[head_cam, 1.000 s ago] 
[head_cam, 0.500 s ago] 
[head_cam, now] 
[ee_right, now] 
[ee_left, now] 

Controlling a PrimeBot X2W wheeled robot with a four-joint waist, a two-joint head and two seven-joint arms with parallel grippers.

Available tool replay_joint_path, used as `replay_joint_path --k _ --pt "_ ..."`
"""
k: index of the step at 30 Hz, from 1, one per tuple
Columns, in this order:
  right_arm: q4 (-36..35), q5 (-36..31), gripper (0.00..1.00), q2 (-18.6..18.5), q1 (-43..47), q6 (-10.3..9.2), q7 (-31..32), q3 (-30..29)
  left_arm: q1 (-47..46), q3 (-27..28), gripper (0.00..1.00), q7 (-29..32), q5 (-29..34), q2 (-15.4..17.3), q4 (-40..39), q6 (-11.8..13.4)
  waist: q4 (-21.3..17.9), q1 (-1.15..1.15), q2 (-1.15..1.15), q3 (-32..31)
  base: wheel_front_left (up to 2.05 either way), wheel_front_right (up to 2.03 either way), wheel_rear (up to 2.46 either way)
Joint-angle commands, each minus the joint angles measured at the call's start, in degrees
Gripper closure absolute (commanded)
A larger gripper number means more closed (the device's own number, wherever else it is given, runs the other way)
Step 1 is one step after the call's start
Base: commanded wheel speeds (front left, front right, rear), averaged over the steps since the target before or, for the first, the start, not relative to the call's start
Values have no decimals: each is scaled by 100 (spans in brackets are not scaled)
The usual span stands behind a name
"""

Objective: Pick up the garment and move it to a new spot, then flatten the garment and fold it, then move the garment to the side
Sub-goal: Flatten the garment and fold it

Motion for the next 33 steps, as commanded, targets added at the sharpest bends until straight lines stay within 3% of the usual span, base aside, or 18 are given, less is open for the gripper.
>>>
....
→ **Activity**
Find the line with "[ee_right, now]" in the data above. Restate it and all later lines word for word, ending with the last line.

→ **Written solution**
[ee_right, now] 
[ee_left, now] 

Controlling a PrimeBot X2W wheeled robot with a four-joint waist, a two-joint head and two seven-joint arms with parallel grippers.

Available tool replay_joint_path, used as `replay_joint_path --k _ --pt "_ ..."`
"""
k: index of the step at 30 Hz, from 1, one per tuple
Columns, in this order:
  right_arm: q4 (-36..35), q5 (-36..31), gripper (0.00..1.00), q2 (-18.6..18.5), q1 (-43..47), q6 (-10.3..9.2), q7 (-31..32), q3 (-30..29)
  left_arm: q1 (-47..46), q3 (-27..28), gripper (0.00..1.00), q7 (-29..32), q5 (-29..34), q2 (-15.4..17.3), q4 (-40..39), q6 (-11.8..13.4)
  waist: q4 (-21.3..17.9), q1 (-1.15..1.15), q2 (-1.15..1.15), q3 (-32..31)
  base: wheel_front_left (up to 2.05 either way), wheel_front_right (up to 2.03 either way), wheel_rear (up to 2.46 either way)
Joint-angle commands, each minus the joint angles measured at the call's start, in degrees
Gripper closure absolute (commanded)
A larger gripper number means more closed (the device's own number, wherever else it is given, runs the other way)
Step 1 is one step after the call's start
Base: commanded wheel speeds (front left, front right, rear), averaged over the steps since the target before or, for the first, the start, not relative to the call's start
Values have no decimals: each is scaled by 100 (spans in brackets are not scaled)
The usual span stands behind a name
"""

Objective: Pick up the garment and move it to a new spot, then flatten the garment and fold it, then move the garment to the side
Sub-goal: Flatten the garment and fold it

Motion for the next 33 steps, as commanded, targets added at the sharpest bends until straight lines stay within 3% of the usual span, base aside, or 18 are given, less is open for the gripper.
>>>

The response above is complete.